The data
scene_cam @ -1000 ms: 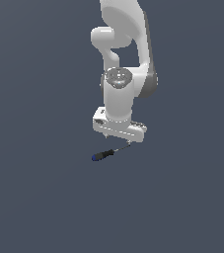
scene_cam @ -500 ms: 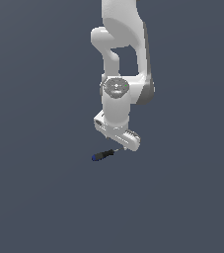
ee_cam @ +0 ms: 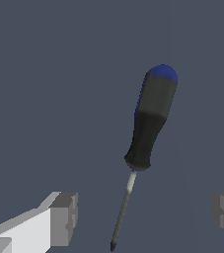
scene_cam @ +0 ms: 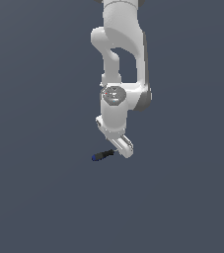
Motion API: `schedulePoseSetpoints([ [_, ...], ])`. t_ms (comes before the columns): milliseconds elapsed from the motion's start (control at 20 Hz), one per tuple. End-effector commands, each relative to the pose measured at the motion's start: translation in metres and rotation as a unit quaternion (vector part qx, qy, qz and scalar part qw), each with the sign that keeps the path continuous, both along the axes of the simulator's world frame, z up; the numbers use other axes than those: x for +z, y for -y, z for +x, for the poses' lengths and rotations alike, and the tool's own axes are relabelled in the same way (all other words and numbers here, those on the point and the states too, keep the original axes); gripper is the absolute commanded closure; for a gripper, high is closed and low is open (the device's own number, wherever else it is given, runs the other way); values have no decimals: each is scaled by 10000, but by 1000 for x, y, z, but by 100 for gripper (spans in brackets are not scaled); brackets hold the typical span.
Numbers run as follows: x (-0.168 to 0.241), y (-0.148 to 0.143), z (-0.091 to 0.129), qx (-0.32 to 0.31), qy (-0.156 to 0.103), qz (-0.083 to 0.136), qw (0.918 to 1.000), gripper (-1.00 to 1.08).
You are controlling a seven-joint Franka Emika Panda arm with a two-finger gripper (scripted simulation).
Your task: Pick up the object and move it to a goal position.
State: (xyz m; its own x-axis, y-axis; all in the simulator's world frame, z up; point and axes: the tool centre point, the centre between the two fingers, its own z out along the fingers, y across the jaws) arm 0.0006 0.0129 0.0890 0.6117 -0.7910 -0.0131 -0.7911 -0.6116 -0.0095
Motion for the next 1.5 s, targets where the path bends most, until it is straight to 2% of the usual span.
schedulePoseSetpoints([
  [0, -6, 2, -1, -341, -4, -18, 9994, -92],
  [300, -17, 6, -2, -925, -9, -54, 9957, -92],
  [600, -23, 8, -3, -1237, -8, -76, 9923, -92],
  [1050, -29, 9, -3, -1276, -9, -79, 9918, -92],
  [1450, -64, 9, -4, -1295, -9, -79, 9915, -92],
])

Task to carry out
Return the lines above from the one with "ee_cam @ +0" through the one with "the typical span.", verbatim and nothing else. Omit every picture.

Solution to the problem
ee_cam @ +0 ms: 
scene_cam @ +0 ms: 
Motion API: `schedulePoseSetpoints([ [_, ...], ])`. t_ms (comes before the columns): milliseconds elapsed from the motion's start (control at 20 Hz), one per tuple. End-effector commands, each relative to the pose measured at the motion's start: translation in metres and rotation as a unit quaternion (vector part qx, qy, qz and scalar part qw), each with the sign that keeps the path continuous, both along the axes of the simulator's world frame, z up; the numbers use other axes than those: x for +z, y for -y, z for +x, for the poses' lengths and rotations alike, and the tool's own axes are relabelled in the same way (all other words and numbers here, those on the point and the states too, keep the original axes); gripper is the absolute commanded closure; for a gripper, high is closed and low is open (the device's own number, wherever else it is given, runs the other way); values have no decimals: each is scaled by 10000, but by 1000 for x, y, z, but by 100 for gripper (spans in brackets are not scaled); brackets hold the typical span.

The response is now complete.